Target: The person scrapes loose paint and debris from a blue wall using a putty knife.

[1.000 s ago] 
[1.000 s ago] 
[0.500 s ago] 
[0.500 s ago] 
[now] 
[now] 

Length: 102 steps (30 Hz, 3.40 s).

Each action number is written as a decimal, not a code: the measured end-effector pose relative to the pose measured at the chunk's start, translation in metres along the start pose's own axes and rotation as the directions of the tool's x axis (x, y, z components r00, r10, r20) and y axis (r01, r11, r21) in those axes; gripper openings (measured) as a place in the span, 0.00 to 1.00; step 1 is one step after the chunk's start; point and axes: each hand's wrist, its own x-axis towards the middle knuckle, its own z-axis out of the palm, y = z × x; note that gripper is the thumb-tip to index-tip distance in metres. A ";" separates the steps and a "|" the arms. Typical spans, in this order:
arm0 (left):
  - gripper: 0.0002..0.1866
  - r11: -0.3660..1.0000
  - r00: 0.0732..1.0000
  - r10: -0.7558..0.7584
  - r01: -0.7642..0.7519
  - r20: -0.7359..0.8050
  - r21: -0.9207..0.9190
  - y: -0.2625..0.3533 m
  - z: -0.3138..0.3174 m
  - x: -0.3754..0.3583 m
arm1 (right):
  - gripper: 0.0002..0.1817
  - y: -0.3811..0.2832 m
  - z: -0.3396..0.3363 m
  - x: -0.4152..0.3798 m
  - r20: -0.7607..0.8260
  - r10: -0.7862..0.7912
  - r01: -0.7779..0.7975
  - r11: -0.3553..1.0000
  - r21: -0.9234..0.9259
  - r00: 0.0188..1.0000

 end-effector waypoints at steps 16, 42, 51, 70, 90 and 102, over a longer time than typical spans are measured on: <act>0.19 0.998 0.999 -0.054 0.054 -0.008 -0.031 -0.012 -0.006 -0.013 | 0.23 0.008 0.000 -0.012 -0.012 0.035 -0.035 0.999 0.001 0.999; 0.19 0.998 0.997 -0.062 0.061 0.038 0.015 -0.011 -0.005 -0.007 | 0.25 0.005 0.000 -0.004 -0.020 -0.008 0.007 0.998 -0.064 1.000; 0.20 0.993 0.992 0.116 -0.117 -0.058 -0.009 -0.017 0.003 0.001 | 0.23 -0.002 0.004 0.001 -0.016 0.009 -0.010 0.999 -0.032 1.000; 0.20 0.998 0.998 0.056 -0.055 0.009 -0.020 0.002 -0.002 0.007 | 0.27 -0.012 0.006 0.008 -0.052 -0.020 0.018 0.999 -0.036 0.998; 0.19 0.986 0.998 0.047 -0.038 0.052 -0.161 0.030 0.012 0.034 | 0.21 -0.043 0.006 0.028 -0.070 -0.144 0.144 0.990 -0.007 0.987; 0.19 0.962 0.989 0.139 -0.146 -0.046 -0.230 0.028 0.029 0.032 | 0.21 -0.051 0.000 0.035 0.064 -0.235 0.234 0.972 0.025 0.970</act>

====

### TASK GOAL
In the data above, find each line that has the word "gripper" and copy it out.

### SOLUTION TO THE PROBLEM
Each action number is written as a decimal, not a code: the measured end-effector pose relative to the pose measured at the chunk's start, translation in metres along the start pose's own axes and rotation as the directions of the tool's x axis (x, y, z components r00, r10, r20) and y axis (r01, r11, r21) in those axes; gripper openings (measured) as a place in the span, 0.00 to 1.00; step 1 is one step after the chunk's start; point and axes: each hand's wrist, its own x-axis towards the middle knuckle, its own z-axis out of the palm, y = z × x; note that gripper is the thumb-tip to index-tip distance in metres. A ";" separates the steps and a "|" the arms. Typical spans, in this order:
  - gripper: 0.0002..0.1866
  - gripper: 0.0002..0.1817

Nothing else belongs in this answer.